2018’s Precipitation Records On One Map

  • Dec 12, 2018

By Climate Central

At 2:40PM on May 27, the National Weather Service issued a flash flood warning to the residents of Ellicott City, Maryland, west of Baltimore. Less than three hours later, a torrent of water gutted the city’s historic center — the second time since 2016 that extreme precipitation devastated Ellicott City’s old town. 2018 is on track to be the wettest year on record for the Baltimore area. There, and in many other parts of the country, heavy rainfall has become more common as the climate has warmed.


Cumulative rainfall records across the U.S. this year


Of 2,800 stations analyzed by Climate Central, 133 (across 21 states) saw record precipitation totals this year, and 685 saw yearly totals that were among the top 10 on record. 2018 is already the fifth-wettest year on record in the contiguous U.S.

Warmer air holds more moisture. Earlier analysis by Climate Central showed that 42 of the 48 states in the contiguous U.S. will see increased runoff risks from heavy rain by 2050. Heavy rain can damage or destroy infrastructure, homes, and businesses. It jeopardizes public health, washing sewage into waterways, kicking up polluting sediments, and creating habitats for disease-carrying insects. By laying down impermeable surfaces like asphalt, communities and developers have limited the soil’s ability to absorb precipitation.

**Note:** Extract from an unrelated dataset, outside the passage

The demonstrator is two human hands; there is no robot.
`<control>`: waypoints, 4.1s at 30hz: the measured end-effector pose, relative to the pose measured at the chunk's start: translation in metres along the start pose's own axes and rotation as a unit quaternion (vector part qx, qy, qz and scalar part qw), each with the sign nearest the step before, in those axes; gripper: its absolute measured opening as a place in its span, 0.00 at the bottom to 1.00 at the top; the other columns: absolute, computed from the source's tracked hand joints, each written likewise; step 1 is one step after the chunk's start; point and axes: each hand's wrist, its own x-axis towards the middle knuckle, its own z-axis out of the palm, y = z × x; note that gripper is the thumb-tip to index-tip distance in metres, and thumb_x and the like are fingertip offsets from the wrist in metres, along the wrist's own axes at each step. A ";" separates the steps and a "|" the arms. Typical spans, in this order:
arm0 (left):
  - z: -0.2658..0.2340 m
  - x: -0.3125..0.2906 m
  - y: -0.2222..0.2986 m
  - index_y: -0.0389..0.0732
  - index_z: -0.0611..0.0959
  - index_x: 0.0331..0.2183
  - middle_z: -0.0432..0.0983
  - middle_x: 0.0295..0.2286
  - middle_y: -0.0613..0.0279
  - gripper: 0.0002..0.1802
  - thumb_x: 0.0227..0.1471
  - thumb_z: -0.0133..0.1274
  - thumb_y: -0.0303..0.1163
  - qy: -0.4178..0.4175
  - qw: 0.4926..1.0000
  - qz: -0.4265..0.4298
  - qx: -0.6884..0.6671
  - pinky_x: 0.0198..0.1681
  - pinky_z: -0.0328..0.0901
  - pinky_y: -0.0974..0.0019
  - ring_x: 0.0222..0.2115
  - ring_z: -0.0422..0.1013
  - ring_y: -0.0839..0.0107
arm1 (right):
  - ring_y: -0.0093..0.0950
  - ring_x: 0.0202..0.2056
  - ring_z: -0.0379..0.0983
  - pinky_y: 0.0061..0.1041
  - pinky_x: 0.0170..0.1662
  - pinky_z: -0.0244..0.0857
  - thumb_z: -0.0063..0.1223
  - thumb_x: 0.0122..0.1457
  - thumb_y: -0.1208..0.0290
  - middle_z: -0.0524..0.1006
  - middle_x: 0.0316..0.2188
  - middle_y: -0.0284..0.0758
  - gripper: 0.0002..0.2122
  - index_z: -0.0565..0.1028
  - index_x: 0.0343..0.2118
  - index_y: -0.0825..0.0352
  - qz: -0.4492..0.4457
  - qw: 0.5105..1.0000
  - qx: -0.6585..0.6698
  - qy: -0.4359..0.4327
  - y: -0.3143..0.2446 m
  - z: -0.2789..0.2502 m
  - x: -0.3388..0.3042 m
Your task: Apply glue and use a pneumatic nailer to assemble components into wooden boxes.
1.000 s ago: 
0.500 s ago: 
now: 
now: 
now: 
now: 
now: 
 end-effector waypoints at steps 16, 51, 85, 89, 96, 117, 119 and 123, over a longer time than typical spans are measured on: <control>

Just as climate change has made heavy rainfall more common in some areas, so has it encouraged droughts in others. As temperatures continue to climb from increasing greenhouse gas emissions, evaporation rates also increase. The higher evaporation rates dry out land surfaces faster, making droughts worse. Warmer temperatures can also cause more winter precipitation to fall as rain rather than snow, diminishing the store of snowpack whose slow melting many communities rely on for their water.

Methodology: Daily precipitation data was retrieved on December 10 from the Applied Climate Information System (www.rcc-acis.org) for the years with the lowest annual total, highest annual total, and 2018. Data was summed over the year to show a running total for each city. For the national map, annual precipitation data was collected and ranked for more than 2,000 stations.